An evaluation benchmark derived from high-throughput screening (HTS) data, designed for classification and regression tasks. The dataset includes continuous inhibition activity percentages with associated standard error and standard deviation. It was created by Alma Celeste Castaneda Leautaud and published on Harvard Dataverse in May 2026.
Use Cases
- Benchmark classification models based on the dataset's enforced non-trivial class separability.
- Train regression models to predict inhibition activity based on the provided continuous activity values.
- Evaluate model robustness against noisy labels based on the described experimental variability and potential false positives/negatives.

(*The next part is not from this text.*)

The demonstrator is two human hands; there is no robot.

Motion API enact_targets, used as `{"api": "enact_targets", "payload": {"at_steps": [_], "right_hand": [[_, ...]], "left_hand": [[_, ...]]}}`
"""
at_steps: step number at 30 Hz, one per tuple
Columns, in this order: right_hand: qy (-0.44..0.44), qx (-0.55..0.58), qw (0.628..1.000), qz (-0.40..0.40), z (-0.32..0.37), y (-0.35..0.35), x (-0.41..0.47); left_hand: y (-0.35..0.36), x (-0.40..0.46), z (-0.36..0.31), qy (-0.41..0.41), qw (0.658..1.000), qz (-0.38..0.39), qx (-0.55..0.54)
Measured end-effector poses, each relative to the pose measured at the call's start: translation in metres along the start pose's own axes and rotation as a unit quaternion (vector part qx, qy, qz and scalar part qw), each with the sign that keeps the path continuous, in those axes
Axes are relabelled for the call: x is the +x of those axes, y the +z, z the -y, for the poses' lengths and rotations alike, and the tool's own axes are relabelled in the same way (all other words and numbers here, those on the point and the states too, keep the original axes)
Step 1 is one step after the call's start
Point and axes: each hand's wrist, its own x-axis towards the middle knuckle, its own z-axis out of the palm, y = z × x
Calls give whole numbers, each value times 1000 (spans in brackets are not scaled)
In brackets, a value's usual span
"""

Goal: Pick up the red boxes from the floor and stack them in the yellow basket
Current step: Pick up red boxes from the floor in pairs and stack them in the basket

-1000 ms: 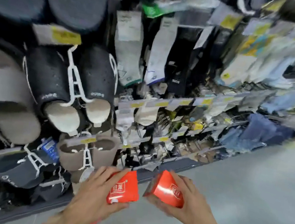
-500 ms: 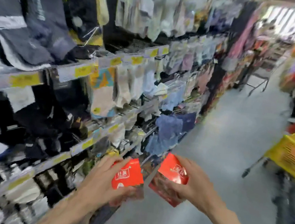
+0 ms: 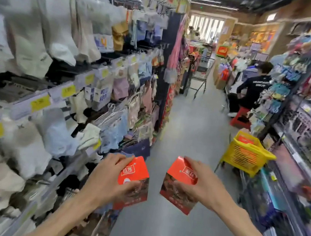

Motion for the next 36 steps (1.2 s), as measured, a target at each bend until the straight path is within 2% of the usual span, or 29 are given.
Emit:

- Simulate realistic virtual screening workflows based on the UMAP-sampled and clustered representation of the screening space.
Strengths
- Designed with realistic representation of virtual screening space using UMAP-based sampling and clustering.
- Provides both classification targets and continuous inhibition activity values with standard error and standard deviation.
- Assay optimization resulted in a high overall quality score (Z' = 0.86).
Limitations
- Continuous activity labels are inherently noisy due to primary HTS conditions, fluorescence readout, and experimental variability.
- Column-level documentation is absent; field semantics must be inferred after download.
- Row count is unknown, which may limit suitability assessment.
Provenance
- Source
- Harvard Dataverse
- Collection Method
- Derived from high-throughput screening (HTS) with UMAP-based sampling and clustering.
- Freshness
- Last updated 2026-05-06 03:21:15; freshness should be verified.